Hayes is a caricature to many of those who remember him, and he earned that image with his gruffness and temper. He said things like “Football represents and embodies everything that's great about this country, because the United States of America is built on winners, not losers or people who didn't bother to play.”
His career infamously and disgracefully ended the day after he punched a Clemson player after the latter intercepted a Buckeye pass in the Gator Bowl. He had plenty of other hotheaded moments over his career.
Yet, as with so many public figures, there was far more to Hayes than his image suggested. He would routinely go to hospitals and nursing homes in Columbus and visit total strangers. He had a mandatory 6:30 a.m. vocabulary class with his freshmen players three times a week during training camp.

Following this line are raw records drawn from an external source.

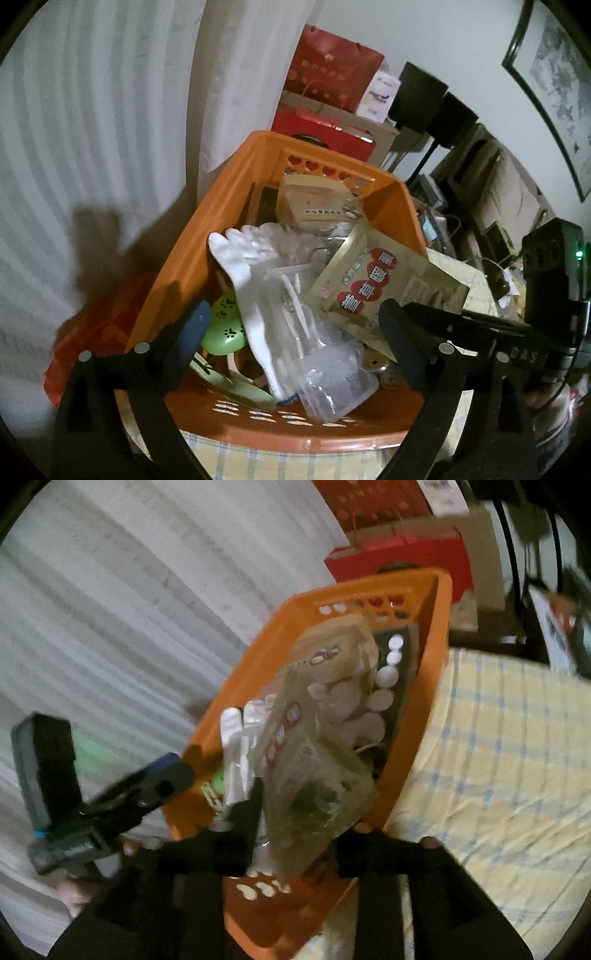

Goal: Organize objects
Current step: 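Open both grippers to drop the clip and pouch into the basket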

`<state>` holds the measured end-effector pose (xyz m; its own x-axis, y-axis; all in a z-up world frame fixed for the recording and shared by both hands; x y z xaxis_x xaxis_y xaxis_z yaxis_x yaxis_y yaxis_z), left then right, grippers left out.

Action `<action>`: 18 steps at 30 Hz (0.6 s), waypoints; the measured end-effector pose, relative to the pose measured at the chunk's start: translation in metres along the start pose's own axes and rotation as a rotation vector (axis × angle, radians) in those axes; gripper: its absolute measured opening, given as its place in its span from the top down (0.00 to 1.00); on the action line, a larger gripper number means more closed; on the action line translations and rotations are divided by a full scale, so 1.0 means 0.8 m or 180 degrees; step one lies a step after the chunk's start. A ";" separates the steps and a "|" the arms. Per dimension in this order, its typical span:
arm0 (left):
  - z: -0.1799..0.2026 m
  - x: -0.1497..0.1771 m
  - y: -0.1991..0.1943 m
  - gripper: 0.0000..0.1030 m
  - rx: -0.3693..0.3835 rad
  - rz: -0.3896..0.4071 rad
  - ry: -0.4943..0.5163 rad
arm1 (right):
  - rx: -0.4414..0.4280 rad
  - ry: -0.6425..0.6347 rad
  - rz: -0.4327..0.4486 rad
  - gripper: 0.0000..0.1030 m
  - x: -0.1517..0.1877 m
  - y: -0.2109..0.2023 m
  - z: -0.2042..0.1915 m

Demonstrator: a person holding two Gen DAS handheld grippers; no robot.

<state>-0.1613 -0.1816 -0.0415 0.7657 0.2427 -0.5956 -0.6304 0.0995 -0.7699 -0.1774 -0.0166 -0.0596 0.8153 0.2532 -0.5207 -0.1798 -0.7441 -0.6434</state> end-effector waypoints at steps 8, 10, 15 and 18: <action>0.016 0.009 -0.014 0.08 -0.0012 0.0045 0.0117 | 0.0413 -0.0410 0.0125 0.47 -0.004 -0.018 -0.016; 0.016 0.011 -0.018 0.08 0.0008 0.0040 0.0093 | 0.0463 -0.0472 0.0098 0.51 -0.004 -0.007 -0.024; 0.013 0.015 -0.031 0.08 0.0006 0.0074 0.0085 | 0.0158 -0.0184 0.0002 0.85 0.001 0.023 -0.029; 0.011 0.016 -0.035 0.08 -0.0017 0.0066 0.0100 | 0.0124 -0.0178 -0.0096 0.85 0.009 0.038 -0.033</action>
<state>-0.1349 -0.1730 -0.0262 0.7562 0.2143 -0.6182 -0.6455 0.0897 -0.7585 -0.1622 -0.0538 -0.0685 0.7890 0.3100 -0.5305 -0.1777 -0.7114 -0.6800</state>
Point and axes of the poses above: each gripper's, at about its wrist camera, not at the fingertips, and y roughly the way its jaws point, z to its right, x to its underside, the point moved 6 cm from there along y, roughly the way its jaws point, and after that the axes turned 5 degrees about -x, right-handed, at the moved point
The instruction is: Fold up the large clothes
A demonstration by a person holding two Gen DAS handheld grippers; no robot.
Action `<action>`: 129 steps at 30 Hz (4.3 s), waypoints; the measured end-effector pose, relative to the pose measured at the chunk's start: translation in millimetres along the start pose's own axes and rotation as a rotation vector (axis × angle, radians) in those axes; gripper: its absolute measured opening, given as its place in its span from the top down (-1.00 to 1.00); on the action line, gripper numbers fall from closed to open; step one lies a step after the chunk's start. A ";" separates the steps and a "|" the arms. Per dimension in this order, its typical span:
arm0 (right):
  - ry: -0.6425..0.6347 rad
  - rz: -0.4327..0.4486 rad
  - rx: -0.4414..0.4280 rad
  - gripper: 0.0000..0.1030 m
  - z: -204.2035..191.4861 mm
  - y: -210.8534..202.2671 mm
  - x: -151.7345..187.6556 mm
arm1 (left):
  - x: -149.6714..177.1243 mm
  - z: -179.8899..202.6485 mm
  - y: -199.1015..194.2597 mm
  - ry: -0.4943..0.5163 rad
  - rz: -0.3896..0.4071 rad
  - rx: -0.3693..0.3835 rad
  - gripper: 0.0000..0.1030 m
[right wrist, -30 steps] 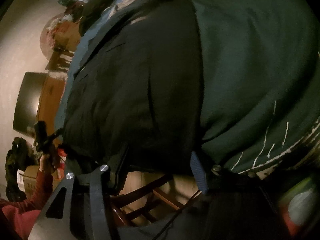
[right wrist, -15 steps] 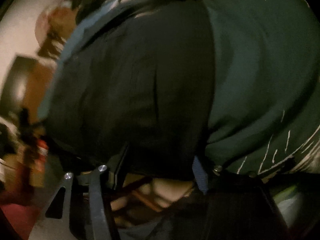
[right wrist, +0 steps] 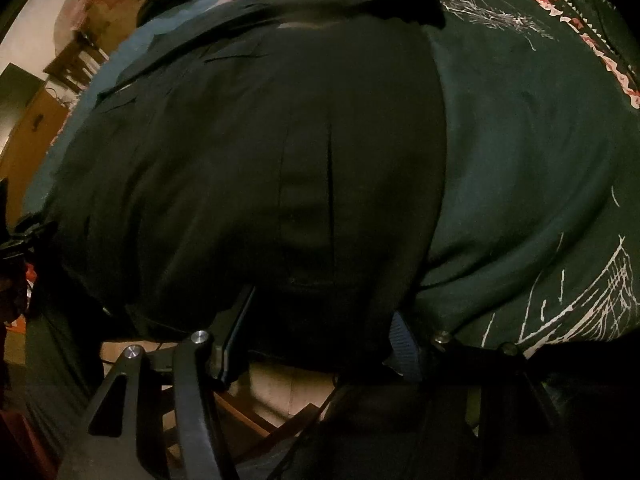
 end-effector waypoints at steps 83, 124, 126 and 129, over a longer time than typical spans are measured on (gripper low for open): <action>0.009 -0.086 -0.302 0.78 16.3 0.5 14.4 | 6.8 -24.5 -27.0 -0.116 -0.003 0.317 0.92; 0.315 0.337 -0.359 0.03 153.9 -31.3 -310.9 | -246.3 -124.7 -23.5 -0.446 0.411 0.085 -0.31; 0.316 0.376 -0.340 0.03 157.6 -41.5 -303.6 | -247.3 -115.9 -19.1 -0.386 0.382 0.069 -0.31; 0.296 0.383 -0.320 0.03 155.4 -50.0 -287.9 | -242.5 -96.7 -9.3 -0.305 0.344 0.050 -0.31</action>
Point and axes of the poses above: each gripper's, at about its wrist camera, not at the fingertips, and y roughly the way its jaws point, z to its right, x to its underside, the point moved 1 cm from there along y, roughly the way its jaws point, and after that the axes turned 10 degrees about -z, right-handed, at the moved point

He was a fierce advocate for education. He preferred discussing history rather than football. His former players have spoken highly of him. More than 900 of them attended a 2013 event in Columbus to celebrate what would have been his 100th birthday.
I think Ferentz would have been someone Hayes liked, respected and dearly wanted to defeat. I strongly doubt Hayes would have resented Ferentz claiming the Big Ten wins record. Unless it happened against Ohio State.